What you need to do:
Would you transcribe exactly the lines from the beginning of the records below through the line with "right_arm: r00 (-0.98", both included, omitting the pictures?

---------- The records ----------

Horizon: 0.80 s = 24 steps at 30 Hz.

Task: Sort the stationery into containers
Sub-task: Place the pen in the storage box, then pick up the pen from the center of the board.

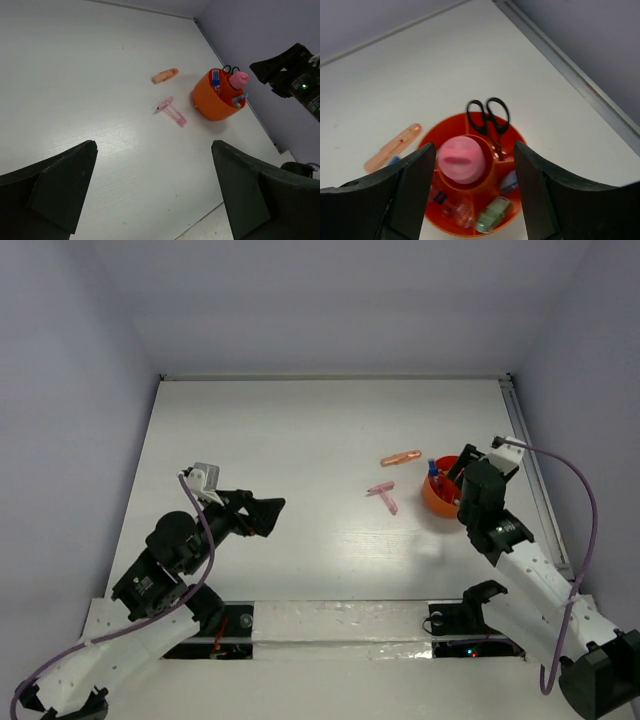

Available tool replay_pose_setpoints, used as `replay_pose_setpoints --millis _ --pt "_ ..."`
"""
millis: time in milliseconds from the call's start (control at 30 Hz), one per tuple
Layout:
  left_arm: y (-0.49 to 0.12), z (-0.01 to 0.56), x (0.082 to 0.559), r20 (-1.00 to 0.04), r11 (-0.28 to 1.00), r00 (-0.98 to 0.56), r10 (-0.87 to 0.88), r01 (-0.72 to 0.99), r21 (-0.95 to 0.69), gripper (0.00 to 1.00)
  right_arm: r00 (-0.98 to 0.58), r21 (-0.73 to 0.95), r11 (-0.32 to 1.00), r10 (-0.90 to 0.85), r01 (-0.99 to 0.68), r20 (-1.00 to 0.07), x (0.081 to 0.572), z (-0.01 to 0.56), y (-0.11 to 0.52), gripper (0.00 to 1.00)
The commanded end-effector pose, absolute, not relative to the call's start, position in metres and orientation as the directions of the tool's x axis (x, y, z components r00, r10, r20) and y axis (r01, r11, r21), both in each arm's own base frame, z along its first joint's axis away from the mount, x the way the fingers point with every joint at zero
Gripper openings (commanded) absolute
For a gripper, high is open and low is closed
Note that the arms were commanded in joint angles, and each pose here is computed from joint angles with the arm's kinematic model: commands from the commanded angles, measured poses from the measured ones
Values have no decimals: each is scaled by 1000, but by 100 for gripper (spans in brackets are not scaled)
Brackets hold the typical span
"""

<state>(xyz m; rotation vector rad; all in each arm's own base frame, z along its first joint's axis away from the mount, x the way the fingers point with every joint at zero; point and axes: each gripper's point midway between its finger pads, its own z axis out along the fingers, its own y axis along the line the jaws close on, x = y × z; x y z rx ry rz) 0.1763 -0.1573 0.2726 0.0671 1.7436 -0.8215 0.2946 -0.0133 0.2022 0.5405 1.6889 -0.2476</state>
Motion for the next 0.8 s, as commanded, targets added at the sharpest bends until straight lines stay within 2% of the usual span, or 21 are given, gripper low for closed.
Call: replay_pose_setpoints --millis 0,67,167,267,300,367,400,433,500,533,567,600,667,700,767 --pt "-166 298 179 -882 694 -286 -374 544 -471 99 -152 143 949 192 281 -970 310 235 22 70" --pt "-162 297 188 -886 705 -270 -376 536 -463 99 -231 155 977 185 144 -955 313 233 50 70" --pt "-168 295 193 -888 689 -291 -356 561 -460 99 -336 125 992 117 -3 -935 301 223 88 64" --pt "-167 300 199 -887 687 -281 -367 561 -462 99 -393 142 973 62 -179 -918 283 220 137 54" --pt "-166 302 201 -888 688 -274 -369 562 -459 99 -412 155 962 50 -225 -910 277 217 150 46" --pt "-168 309 204 -888 681 -256 -382 571 -458 99 -495 213 911 12 -352 -869 258 202 187 41" --pt "-168 308 205 -888 682 -257 -382 571 -458 99 -525 232 897 1 -375 -851 253 194 195 39" --pt "-170 313 207 -888 679 -246 -387 576 -456 99 -572 243 897 -13 -368 -820 249 176 198 28" --pt "-168 311 211 -896 698 -242 -371 564 -441 99 -612 247 920 10 -304 -790 247 156 192 12" --pt "-166 314 212 -898 705 -232 -373 559 -437 99 -630 234 937 19 -261 -777 245 141 184 11" --pt "-165 307 212 -901 717 -249 -356 545 -434 99 -629 236 949 54 -210 -776 247 137 178 11" --pt "-164 307 211 -905 721 -242 -351 547 -426 99 -627 235 954 69 -185 -776 248 133 175 19" --pt "-163 310 210 -908 720 -228 -352 554 -418 99 -631 213 967 77 -142 -772 251 122 168 39" --pt "-163 311 210 -910 719 -224 -348 559 -412 99 -643 196 972 69 -128 -763 251 116 166 55" --pt "-165 311 211 -911 715 -223 -348 565 -412 99 -676 192 973 57 -127 -734 252 107 172 62"
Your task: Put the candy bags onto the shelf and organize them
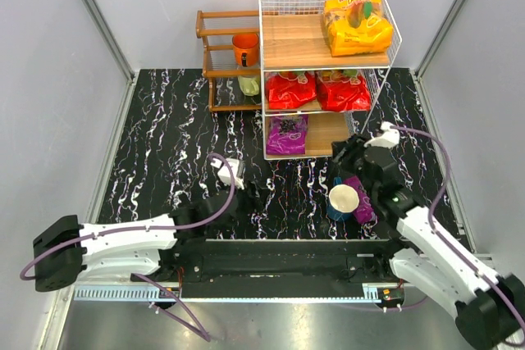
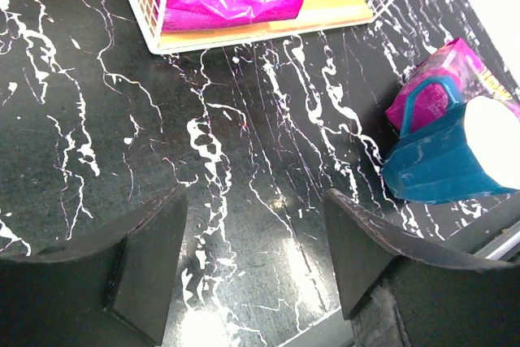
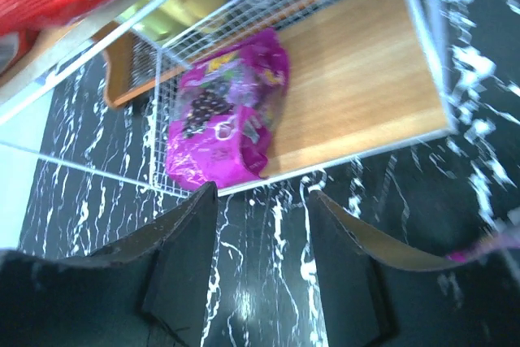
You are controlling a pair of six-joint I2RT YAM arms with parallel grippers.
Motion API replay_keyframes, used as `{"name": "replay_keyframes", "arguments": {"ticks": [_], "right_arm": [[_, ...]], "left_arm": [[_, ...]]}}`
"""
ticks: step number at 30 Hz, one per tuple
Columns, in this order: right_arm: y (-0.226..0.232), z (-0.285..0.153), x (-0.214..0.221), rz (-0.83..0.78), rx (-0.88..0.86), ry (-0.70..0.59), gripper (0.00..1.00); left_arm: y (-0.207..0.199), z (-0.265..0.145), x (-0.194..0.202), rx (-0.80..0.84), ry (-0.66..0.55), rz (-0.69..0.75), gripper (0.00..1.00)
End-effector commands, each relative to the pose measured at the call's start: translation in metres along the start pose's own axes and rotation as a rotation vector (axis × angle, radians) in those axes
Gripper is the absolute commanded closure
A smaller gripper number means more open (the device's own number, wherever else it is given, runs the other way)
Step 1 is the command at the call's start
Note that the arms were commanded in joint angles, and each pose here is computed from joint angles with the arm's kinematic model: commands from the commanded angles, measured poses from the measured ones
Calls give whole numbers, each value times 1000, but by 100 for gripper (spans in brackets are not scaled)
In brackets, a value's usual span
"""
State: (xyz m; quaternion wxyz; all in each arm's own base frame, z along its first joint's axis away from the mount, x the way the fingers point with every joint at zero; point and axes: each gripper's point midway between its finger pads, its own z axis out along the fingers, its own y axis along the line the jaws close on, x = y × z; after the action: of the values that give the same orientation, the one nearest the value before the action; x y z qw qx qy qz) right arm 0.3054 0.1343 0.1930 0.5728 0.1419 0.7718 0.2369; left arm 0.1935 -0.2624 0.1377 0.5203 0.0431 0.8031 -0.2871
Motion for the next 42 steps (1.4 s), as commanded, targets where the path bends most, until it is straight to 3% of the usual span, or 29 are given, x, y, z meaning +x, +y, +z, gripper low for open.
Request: {"name": "replay_keyframes", "arguments": {"ticks": [1, 6, 9, 12, 24, 28, 31, 32, 36, 42], "right_arm": [[-69, -53, 6, 142, 434, 74, 42], [-108, -90, 27, 242, 667, 113, 41], [-126, -104, 30, 245, 762, 94, 20], [-130, -109, 35, 252, 762, 99, 13], [-143, -121, 82, 486, 774, 135, 17], [-145, -117, 89, 511, 767, 129, 28], [-145, -111, 95, 543, 738, 116, 51], [-146, -108, 99, 562, 721, 109, 66], [-152, -110, 93, 564, 708, 56, 100], [-147, -121, 41, 478, 688, -87, 100]], "left_arm": [[-32, 9, -16, 79, -14, 20, 29], [-53, 15, -16, 149, -1, 28, 28], [-56, 15, -13, 166, 8, 15, 28], [-54, 14, -11, 168, 9, 13, 28], [-43, 12, -8, 142, 5, 24, 26], [-42, 12, -6, 139, 6, 27, 26], [-40, 12, -5, 134, 6, 27, 26], [-39, 11, -6, 134, 4, 25, 26], [-34, 9, -4, 123, 3, 21, 26], [-27, 7, -3, 106, -1, 12, 26]]}}
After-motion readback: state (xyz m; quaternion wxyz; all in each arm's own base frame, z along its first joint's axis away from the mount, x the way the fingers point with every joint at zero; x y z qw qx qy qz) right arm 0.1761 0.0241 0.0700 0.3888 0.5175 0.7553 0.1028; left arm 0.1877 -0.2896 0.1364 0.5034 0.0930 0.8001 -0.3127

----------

Solution to this problem:
Horizon: 0.80 s = 24 steps at 30 Hz.

Task: Sort the stationery into containers
Sub-task: Place the pen in the storage box, then pick up the pen from the center of the board.


Available tool replay_pose_setpoints, used as `replay_pose_setpoints --millis _ --pt "_ ..."`
"""
millis: time in milliseconds from the call's start (control at 30 Hz), one per tuple
Layout:
  left_arm: y (-0.49 to 0.12), z (-0.01 to 0.56), x (0.082 to 0.559), r20 (-1.00 to 0.04), r11 (-0.28 to 1.00), r00 (-0.98 to 0.56), r10 (-0.87 to 0.88), r01 (-0.72 to 0.99), r21 (-0.95 to 0.69), gripper (0.00 to 1.00)
  right_arm: r00 (-0.98 to 0.58), r21 (-0.73 to 0.95), r11 (-0.32 to 1.00), r10 (-0.90 to 0.85), r01 (-0.99 to 0.68), r20 (-1.00 to 0.07), x (0.081 to 0.572), z (-0.01 to 0.56), y (-0.11 to 0.52), gripper (0.00 to 1.00)

No further output remains.